* [Exercise aim]:
The task calls for the count of lines containing "metres" in these records, given as a number with no other words.

* [Excerpted records]:
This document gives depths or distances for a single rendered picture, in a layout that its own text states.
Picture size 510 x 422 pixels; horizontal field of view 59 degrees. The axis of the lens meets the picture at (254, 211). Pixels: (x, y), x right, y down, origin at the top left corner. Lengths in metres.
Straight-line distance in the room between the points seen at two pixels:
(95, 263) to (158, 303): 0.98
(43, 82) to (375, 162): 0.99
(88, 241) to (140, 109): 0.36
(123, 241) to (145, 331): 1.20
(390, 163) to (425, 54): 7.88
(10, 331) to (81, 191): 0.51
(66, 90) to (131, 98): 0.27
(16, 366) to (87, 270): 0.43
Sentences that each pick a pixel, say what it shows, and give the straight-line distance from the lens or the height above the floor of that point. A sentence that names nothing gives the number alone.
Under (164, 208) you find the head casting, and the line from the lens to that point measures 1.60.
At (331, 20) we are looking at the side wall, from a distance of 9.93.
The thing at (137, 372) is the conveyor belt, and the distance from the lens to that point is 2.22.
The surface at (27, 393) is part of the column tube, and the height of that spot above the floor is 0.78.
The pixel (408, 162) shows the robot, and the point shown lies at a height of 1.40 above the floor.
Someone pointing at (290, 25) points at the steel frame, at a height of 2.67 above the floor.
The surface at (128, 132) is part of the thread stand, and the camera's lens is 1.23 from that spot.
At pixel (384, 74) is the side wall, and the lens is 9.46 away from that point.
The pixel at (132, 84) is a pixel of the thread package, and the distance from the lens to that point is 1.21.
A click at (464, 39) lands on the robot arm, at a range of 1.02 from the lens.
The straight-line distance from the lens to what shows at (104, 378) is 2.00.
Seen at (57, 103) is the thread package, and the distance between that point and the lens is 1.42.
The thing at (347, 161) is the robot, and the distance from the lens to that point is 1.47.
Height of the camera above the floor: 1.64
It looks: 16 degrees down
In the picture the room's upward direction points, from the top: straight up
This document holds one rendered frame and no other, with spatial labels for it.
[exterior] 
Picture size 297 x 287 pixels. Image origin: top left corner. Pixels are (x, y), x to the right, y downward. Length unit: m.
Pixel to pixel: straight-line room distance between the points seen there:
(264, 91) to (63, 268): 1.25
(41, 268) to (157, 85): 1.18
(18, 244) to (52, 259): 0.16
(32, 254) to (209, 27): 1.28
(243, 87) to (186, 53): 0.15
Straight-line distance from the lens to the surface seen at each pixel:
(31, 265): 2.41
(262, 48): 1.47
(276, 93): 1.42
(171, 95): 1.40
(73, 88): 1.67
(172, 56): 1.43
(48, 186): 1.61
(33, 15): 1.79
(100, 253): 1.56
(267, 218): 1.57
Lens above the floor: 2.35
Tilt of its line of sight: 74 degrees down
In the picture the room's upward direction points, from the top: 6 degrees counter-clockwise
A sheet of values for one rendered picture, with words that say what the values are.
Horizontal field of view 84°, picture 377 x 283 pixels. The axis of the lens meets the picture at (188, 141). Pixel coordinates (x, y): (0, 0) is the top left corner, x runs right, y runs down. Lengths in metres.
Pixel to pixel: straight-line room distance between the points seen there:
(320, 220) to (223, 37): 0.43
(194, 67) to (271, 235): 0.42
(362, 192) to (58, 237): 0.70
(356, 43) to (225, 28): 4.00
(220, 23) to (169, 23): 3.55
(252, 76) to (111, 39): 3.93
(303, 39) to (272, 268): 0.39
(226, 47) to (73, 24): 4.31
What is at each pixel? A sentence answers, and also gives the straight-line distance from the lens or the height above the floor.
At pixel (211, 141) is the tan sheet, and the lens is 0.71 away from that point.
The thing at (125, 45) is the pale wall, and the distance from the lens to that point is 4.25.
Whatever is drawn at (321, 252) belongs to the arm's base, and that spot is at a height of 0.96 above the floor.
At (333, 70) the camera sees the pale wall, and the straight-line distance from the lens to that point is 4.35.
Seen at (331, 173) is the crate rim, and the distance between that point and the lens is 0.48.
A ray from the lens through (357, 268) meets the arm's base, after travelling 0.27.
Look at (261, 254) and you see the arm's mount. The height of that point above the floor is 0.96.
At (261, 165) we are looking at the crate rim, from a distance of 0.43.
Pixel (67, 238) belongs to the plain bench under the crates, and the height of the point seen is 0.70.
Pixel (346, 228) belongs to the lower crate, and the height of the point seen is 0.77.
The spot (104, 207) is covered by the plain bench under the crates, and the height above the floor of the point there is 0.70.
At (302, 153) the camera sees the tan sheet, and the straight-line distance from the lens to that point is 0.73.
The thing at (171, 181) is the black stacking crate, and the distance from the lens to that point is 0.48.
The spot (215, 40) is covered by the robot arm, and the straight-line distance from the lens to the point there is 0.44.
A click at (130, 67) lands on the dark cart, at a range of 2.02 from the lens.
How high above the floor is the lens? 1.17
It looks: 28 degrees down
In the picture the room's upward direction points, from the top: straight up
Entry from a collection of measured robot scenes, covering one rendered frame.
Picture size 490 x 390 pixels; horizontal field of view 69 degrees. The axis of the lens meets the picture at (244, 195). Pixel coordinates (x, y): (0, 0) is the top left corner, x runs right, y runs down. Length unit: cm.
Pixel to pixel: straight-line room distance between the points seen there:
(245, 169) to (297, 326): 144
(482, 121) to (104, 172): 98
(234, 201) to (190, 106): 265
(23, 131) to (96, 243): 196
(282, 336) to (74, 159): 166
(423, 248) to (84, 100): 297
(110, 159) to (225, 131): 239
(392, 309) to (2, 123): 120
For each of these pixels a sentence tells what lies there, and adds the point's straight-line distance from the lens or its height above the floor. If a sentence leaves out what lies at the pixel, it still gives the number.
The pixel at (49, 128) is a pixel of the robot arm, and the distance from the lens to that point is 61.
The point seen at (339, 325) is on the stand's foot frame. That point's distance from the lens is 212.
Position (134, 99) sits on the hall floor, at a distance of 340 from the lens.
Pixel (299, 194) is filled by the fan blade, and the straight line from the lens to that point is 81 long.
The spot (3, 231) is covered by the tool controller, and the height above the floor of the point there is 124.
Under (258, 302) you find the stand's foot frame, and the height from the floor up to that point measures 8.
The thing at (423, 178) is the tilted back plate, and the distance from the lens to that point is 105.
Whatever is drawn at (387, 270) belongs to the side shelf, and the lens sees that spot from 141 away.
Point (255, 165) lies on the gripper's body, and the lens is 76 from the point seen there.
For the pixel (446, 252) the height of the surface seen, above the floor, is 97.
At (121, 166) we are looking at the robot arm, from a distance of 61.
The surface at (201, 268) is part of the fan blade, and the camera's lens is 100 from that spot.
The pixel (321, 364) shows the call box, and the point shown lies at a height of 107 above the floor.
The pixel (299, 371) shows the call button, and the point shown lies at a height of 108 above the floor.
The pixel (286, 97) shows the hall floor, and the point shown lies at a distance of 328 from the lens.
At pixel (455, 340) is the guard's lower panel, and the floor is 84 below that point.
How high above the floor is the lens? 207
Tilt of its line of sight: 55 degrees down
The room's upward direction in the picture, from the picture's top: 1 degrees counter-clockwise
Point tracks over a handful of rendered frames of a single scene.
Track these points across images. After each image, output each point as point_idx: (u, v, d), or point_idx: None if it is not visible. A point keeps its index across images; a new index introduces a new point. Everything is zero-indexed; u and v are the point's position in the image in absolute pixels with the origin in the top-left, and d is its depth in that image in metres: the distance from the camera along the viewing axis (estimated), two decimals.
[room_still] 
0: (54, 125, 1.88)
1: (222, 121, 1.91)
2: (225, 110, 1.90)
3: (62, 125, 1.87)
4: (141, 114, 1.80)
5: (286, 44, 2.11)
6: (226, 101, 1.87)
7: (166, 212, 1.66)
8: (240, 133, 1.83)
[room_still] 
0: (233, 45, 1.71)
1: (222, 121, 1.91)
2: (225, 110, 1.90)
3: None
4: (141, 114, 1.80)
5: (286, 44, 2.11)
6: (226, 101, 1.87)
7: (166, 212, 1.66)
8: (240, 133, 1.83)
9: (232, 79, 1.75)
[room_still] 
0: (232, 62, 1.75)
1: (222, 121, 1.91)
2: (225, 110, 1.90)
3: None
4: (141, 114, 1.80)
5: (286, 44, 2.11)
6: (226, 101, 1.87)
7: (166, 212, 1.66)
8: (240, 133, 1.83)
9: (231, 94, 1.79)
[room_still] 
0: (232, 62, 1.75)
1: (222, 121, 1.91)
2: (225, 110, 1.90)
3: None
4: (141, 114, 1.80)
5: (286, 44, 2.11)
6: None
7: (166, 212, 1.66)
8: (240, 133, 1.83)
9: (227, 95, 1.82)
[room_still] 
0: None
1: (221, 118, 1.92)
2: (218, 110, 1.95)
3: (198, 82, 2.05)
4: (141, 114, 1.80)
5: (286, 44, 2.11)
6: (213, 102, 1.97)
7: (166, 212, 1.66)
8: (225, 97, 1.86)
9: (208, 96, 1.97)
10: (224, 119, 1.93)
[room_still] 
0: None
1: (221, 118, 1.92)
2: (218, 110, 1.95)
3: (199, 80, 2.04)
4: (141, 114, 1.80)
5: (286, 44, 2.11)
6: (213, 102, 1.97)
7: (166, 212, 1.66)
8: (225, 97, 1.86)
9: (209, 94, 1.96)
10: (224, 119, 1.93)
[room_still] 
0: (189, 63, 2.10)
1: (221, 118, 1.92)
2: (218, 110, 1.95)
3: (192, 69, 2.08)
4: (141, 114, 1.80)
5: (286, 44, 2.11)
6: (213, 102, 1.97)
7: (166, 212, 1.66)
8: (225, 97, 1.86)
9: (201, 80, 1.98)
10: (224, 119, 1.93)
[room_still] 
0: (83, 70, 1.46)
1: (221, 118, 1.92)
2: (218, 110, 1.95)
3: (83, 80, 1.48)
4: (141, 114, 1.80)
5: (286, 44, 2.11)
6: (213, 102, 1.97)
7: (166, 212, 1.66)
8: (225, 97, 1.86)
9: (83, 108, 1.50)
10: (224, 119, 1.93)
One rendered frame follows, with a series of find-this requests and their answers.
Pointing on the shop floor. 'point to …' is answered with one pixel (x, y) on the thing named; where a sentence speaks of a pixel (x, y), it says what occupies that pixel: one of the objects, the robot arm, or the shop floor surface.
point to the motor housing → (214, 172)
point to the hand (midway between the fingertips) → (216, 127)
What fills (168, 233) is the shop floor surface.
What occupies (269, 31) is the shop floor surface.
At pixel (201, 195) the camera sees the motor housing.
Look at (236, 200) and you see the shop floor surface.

* [Response area]:
3